1週間物レポ金利を6.25%引き上げ24%にしました。市場も引き上げを予
想していましたが、コンセンサスは3.25%で、今回の引き上げ幅は市場予想
を大きく上回るサプライズだったと言えるでしょう。発表後、トルコリラには買
戻しが入り、ドルリラは6.40前後から6.10を下回る水準まで急騰してい
ます。トルコ中銀は、利下げを求めるエルドアン大統領にも屈せず、市場に中銀
の独立性をアピールすると同時に、ひとまず信頼を勝ち取った形です。
ECBは理事会で、政策金利の据え置きを決め、資産購入額を10月から現在の
半分の月150億ユーロにすることを決めました。
また、今後景気や物価情勢に大きな変化がない限り、12月には予定通り量的緩
和政策を終了することになります。ドラギ総裁が記者会見で、ユーロ圏の景気の
先行きに楽観的な見方を示したことで、ユーロ買いが強まり、ユーロドルは1.
17台に乗せる場面もありました。同時にドラギ総裁は保護主義にも言及し、
「世界で広がる保護主義は不確実性の主な源泉だ」とも述べています。
中断されていた米中貿易協議も再開のメドがたってきました。中国国務省の報道
官は13日、米国から貿易問題をめぐる閣僚級協議を再開する提案があったこと
を発表し、中国もこれを歓迎すると表明しました。 具体的な日程は今後早急に
つめるようですが、新聞報道によれば、数週間以内にムニューシン米財務長官と
中国の劉副首相が会談するようです。
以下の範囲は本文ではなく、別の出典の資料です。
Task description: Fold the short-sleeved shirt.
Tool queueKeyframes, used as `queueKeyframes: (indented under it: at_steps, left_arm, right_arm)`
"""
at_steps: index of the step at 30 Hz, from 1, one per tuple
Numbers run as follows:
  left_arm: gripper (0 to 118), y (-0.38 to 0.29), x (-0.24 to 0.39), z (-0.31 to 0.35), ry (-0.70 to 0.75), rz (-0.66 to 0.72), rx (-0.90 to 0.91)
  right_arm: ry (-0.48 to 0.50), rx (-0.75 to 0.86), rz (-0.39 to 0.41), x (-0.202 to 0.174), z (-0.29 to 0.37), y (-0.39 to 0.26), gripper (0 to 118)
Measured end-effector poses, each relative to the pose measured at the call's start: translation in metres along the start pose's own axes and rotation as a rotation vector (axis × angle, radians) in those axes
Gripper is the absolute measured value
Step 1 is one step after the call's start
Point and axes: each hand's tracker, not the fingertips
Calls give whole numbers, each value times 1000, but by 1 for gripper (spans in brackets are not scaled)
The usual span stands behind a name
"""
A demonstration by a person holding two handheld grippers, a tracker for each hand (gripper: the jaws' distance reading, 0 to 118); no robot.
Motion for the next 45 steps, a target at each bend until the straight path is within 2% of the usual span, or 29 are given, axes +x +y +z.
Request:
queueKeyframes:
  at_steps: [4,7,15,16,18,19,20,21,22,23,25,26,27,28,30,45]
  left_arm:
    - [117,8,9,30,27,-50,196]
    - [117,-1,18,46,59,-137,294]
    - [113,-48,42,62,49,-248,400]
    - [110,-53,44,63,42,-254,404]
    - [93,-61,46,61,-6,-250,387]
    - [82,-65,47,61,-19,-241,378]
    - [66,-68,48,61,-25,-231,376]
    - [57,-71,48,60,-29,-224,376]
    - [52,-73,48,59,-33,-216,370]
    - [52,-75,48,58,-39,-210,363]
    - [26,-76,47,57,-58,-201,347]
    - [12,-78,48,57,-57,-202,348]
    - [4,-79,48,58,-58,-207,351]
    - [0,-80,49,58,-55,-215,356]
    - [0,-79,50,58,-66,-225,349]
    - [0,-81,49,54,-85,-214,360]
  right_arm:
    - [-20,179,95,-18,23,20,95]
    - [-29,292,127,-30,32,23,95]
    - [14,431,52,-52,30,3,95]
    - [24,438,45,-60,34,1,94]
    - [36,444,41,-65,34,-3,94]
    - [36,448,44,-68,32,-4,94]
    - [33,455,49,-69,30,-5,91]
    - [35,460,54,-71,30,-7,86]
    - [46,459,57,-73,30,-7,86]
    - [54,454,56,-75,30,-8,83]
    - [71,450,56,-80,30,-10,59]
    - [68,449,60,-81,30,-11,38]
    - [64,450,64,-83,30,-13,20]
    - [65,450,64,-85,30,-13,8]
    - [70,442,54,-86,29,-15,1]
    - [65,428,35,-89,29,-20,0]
こうなると、中国に対する追加関税第3弾
が発動されるタイミングも先送りされると考えられますが、今朝のブルームバー
グニュースではトランプ大統領は「われわれには中国とのディールを成立させな
くてはならないプレッシャーはない。プレッシャーを受けているのは中国だ」と
述べたこと紹介し、さらに、「米国は近く関税措置で数十億ドルを獲得し、自国
で製品を生産するだろう。米中が会談するとして、会談になるのか?」と伝えて
おり、このまま追加関税第3弾が取り下げられる可能性は、かなり低いと予想さ
れます。
本日はドル円の上値を試す展開を予想していますが、昨日に引き続き日本株がど
こまで伸びるのかにも注目したいと思います。
予想レンジは111円50銭~112円50銭程度といったところでしょうか。